Records for this exercise Start Marker

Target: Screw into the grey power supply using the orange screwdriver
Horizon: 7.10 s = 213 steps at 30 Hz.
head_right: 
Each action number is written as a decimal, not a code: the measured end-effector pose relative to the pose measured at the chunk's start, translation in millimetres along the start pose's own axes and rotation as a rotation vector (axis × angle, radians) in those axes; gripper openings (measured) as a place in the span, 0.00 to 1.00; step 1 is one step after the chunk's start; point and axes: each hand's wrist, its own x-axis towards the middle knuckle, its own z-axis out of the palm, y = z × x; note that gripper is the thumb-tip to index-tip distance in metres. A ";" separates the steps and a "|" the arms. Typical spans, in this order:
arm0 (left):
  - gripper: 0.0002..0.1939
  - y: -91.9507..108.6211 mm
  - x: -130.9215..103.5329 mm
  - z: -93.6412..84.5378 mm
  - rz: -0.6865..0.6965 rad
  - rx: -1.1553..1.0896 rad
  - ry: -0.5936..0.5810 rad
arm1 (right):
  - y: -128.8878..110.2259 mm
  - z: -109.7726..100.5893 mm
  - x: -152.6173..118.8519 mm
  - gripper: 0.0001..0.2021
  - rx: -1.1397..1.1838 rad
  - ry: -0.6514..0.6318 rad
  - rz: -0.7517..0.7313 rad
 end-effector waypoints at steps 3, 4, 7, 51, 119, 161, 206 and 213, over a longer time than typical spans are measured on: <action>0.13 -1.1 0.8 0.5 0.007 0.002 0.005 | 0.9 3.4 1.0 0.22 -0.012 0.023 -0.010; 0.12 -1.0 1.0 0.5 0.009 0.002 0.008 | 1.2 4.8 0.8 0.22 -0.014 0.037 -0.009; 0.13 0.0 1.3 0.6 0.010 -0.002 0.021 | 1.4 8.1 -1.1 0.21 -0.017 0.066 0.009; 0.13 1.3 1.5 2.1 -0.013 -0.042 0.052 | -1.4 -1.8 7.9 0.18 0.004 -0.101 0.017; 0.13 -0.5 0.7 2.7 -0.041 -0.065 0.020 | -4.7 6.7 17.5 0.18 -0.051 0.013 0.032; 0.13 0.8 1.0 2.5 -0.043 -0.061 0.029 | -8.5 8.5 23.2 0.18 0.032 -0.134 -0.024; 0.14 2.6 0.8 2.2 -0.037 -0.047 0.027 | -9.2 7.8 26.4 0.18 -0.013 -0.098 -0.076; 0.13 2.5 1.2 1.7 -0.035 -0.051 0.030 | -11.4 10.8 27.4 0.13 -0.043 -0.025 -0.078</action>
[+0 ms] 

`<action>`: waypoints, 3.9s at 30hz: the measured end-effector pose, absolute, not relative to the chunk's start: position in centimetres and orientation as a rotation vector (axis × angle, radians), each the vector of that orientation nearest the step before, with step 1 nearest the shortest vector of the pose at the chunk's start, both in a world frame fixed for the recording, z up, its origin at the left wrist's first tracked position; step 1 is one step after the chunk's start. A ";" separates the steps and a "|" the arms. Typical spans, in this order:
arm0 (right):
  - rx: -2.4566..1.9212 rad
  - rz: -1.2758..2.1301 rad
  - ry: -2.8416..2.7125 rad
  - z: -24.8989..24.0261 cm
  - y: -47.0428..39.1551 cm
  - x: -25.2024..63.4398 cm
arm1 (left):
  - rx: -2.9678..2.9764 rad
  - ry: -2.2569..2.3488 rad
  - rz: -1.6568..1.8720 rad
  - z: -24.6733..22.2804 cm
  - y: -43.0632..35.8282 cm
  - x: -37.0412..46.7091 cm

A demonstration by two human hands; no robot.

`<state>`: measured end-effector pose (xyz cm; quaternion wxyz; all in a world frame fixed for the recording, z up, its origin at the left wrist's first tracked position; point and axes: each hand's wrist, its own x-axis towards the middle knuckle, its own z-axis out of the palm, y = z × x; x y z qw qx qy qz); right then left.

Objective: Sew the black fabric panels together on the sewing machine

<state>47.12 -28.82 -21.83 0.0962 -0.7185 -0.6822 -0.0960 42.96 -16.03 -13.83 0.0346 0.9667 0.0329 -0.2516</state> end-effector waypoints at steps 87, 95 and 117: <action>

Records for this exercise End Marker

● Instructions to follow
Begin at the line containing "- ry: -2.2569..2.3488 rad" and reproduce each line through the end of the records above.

● Result for this exercise
  - ry: -2.2569..2.3488 rad
  - rz: -1.6568..1.8720 rad
  - z: -24.6733..22.2804 cm
  - y: -43.0632..35.8282 cm
  - x: -37.0412..46.7091 cm

A demonstration by two human hands; no robot.

`<state>`: measured end-effector pose (xyz cm; quaternion wxyz; all in a world frame fixed for the recording, z up, its origin at the left wrist's first tracked position; point and axes: each hand's wrist, its own x-axis towards the middle knuckle, its own z-axis out of the palm, y = z × x; x y z qw qx qy qz); right then left.

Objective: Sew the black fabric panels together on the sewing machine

<state>47.12 -28.82 -21.83 0.0962 -0.7185 -0.6822 -0.0960 42.96 -16.03 -13.83 0.0346 0.9667 0.0329 -0.2516</state> end-effector waypoints at steps 87, 95 and 117: <action>

Work on the answer is now done.